» **Task to carry out**: After locating the line with "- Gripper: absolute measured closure" in the data that follows, return it and every later line exactly, up to and including the line with "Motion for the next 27".

Entries taken from a collection
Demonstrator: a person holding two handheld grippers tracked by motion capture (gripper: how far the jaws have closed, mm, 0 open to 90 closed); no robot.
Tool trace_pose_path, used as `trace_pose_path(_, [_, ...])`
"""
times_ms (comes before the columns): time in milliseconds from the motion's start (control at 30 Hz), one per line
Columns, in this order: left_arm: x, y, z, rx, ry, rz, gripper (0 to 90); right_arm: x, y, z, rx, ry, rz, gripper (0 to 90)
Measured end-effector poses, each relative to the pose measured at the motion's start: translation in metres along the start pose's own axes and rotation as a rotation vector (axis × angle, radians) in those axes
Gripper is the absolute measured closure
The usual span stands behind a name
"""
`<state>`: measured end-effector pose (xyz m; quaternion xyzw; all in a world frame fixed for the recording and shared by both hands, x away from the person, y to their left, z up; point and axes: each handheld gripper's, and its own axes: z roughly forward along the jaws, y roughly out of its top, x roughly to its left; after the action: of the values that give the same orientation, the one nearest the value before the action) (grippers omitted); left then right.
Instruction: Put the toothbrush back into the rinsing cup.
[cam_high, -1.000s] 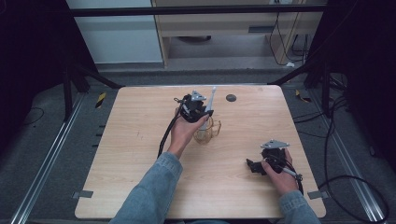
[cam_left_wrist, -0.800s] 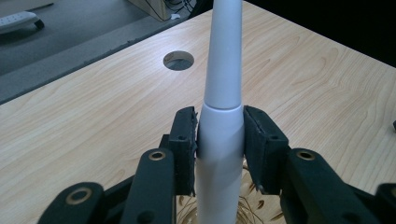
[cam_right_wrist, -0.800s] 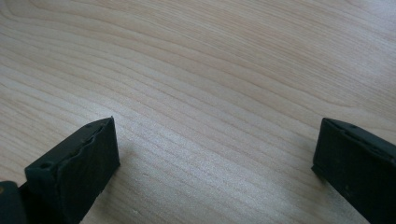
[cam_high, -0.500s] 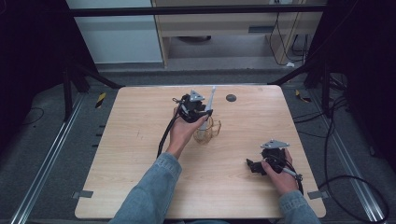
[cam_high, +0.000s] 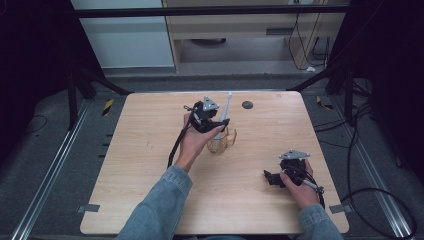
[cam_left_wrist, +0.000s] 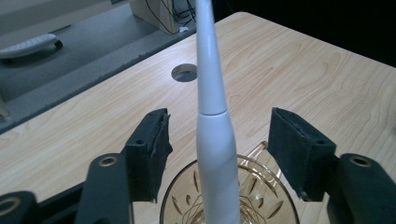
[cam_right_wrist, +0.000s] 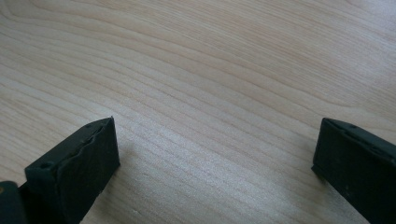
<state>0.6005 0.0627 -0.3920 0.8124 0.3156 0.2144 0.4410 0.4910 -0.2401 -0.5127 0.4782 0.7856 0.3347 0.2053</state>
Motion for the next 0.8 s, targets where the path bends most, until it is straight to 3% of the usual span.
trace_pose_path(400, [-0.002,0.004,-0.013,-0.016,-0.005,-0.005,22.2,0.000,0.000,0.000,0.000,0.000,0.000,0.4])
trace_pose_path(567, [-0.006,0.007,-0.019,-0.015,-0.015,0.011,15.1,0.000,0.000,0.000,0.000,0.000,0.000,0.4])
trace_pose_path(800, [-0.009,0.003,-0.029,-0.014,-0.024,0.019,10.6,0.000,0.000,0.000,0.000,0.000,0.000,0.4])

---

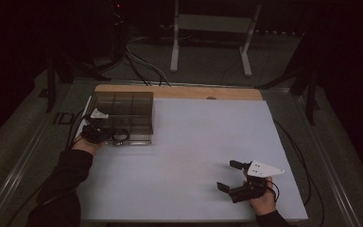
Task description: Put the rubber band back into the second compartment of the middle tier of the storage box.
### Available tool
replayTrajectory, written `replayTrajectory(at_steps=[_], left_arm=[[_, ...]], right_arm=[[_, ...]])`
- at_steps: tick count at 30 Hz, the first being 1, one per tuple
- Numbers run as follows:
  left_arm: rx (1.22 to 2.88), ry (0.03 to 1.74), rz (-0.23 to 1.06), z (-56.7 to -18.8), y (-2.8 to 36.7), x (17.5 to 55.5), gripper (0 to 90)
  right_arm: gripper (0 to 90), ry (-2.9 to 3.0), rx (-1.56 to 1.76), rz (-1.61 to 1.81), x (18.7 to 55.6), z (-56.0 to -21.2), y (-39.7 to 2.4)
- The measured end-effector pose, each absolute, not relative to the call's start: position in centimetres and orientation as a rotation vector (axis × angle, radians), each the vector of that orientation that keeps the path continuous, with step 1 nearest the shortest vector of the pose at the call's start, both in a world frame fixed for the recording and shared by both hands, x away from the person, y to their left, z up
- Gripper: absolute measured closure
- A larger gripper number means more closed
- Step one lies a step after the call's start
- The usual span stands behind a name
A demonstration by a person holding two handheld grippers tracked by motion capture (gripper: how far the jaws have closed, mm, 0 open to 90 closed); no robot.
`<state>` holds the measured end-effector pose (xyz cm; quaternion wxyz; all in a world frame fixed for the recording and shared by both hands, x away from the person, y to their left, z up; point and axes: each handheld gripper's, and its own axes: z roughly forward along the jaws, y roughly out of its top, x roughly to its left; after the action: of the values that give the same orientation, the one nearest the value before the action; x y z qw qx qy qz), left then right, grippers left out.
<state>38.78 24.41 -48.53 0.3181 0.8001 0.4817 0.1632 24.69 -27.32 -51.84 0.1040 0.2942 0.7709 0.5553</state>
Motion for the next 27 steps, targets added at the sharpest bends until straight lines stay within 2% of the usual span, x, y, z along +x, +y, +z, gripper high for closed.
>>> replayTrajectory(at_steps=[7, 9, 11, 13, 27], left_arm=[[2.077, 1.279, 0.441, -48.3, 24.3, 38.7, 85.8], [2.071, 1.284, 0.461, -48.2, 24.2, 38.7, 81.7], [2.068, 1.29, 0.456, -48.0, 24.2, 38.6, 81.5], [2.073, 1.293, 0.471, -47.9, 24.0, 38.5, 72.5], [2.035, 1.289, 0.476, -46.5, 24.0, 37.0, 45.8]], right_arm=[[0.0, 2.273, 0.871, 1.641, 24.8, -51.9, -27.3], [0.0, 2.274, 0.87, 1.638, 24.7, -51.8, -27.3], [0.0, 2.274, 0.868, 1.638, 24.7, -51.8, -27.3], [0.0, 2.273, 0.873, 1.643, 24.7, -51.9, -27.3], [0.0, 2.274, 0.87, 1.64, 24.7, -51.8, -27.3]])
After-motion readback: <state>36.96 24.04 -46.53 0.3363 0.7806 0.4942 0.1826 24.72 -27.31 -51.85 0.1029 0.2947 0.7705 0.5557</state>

» **Output of the task**:
- Gripper: absolute measured closure
- A larger gripper number means more closed
- Step one lies a step after the call's start
- The usual span stands behind a name
A demonstration by a person holding two handheld grippers tracked by motion capture (gripper: how far the jaws have closed, mm, 0 open to 90 closed); no robot.
`<state>` holds the measured end-effector pose (xyz cm; quaternion wxyz; all in a world frame fixed for the recording and shared by both hands, x away from the person, y to their left, z up; point and axes: each handheld gripper's, and its own axes: z roughly forward along the jaws, y roughly out of its top, x roughly to its left; after the action: of the values that give the same orientation, the one nearest the value before the action; x y z qw qx qy qz), left then right, grippers left out.
<state>38.78 24.41 -48.53 0.3181 0.8001 0.4817 0.1632 24.69 -27.32 -51.84 0.1040 0.2942 0.7709 0.5553</state>
Motion for the next 27 steps, targets added at the sharpest bends until straight lines stay within 2% of the usual span, x, y, z along +x, +y, +z, gripper high for closed.

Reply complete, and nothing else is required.